● **WORK TO BE COMPLETED**
Identify and pull out each line of the entries in which "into" occurs.

● **RECORDS TO PROCESS**
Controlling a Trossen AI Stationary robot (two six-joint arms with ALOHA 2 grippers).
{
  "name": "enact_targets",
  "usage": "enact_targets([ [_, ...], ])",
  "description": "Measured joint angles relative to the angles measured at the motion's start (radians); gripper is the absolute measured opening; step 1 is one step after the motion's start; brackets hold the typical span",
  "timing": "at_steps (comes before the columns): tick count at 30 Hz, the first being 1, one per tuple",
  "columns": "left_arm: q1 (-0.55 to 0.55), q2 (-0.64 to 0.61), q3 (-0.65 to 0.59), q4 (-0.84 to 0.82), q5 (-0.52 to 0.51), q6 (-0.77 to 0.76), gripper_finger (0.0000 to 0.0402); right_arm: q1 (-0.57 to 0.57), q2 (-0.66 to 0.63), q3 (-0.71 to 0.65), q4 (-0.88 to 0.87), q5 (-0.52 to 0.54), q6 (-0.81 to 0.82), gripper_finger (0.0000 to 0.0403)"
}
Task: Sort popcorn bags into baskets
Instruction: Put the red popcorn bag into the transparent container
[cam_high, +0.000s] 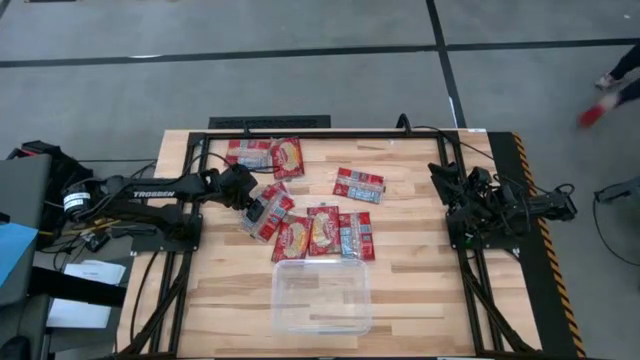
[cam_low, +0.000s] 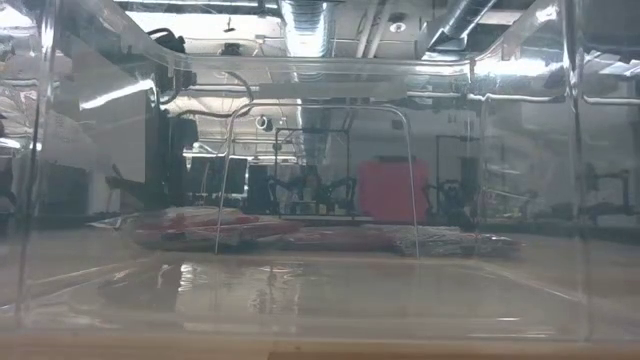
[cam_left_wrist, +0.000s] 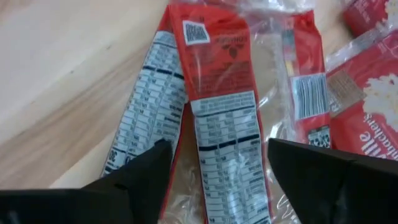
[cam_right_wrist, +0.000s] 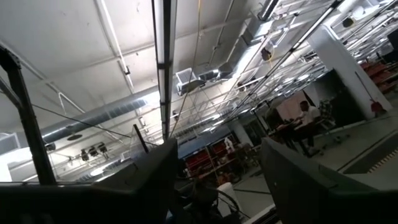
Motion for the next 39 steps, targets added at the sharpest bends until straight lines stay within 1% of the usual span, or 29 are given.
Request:
enact_targets([
  [5, -0.008, 0.052, 0.001, 0.0, 0.005, 0.001, 0.0164, 0.0, 0.0, 0.0, -0.004, 0.05, 0.0, 0.0255],
  [10, -0.007, 0.151, 0.004, 0.05, 0.094, -0.004, 0.0076, 0.0, 0.0, 0.0, -0.004, 0.062, 0.0, 0.0255],
  [13, -0.006, 0.189, 0.01, 0.085, 0.138, -0.047, 0.0021, 0.0, 0.0, 0.0, -0.003, 0.062, 0.001, 0.0255],
  [14, -0.006, 0.192, 0.015, 0.087, 0.146, -0.059, 0.0012, 0.0, 0.0, 0.0, -0.003, 0.062, 0.001, 0.0255],
  [21, -0.007, 0.153, 0.091, 0.008, 0.144, -0.071, 0.0002, 0.0, 0.0, 0.0, -0.003, 0.062, 0.001, 0.0255],
  [28, -0.007, 0.105, 0.242, -0.129, 0.139, -0.035, 0.0, 0.0, 0.0, 0.0, -0.005, 0.062, 0.001, 0.0255],
  [31, -0.009, 0.102, 0.353, -0.218, 0.149, 0.008, 0.0, 0.0, 0.0, 0.0, -0.006, 0.062, 0.001, 0.0255],
  [36, -0.021, 0.101, 0.555, -0.409, 0.138, 0.109, 0.0, 0.0, 0.0, 0.0, -0.007, 0.061, 0.001, 0.0255],
  [39, -0.028, 0.1, 0.672, -0.477, 0.184, 0.139, 0.0, 0.0, 0.0, 0.0, -0.009, 0.061, 0.001, 0.0255],
])
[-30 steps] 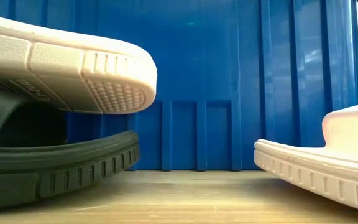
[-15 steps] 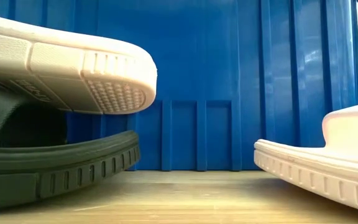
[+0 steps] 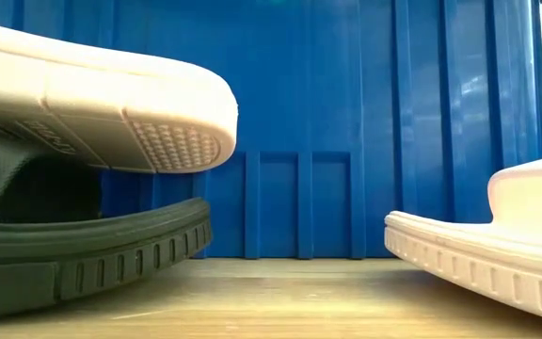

● **WRITTEN RESPONSE**
Task: Sort popcorn bags into baskets
Instruction: Put the red popcorn bag into the transparent container

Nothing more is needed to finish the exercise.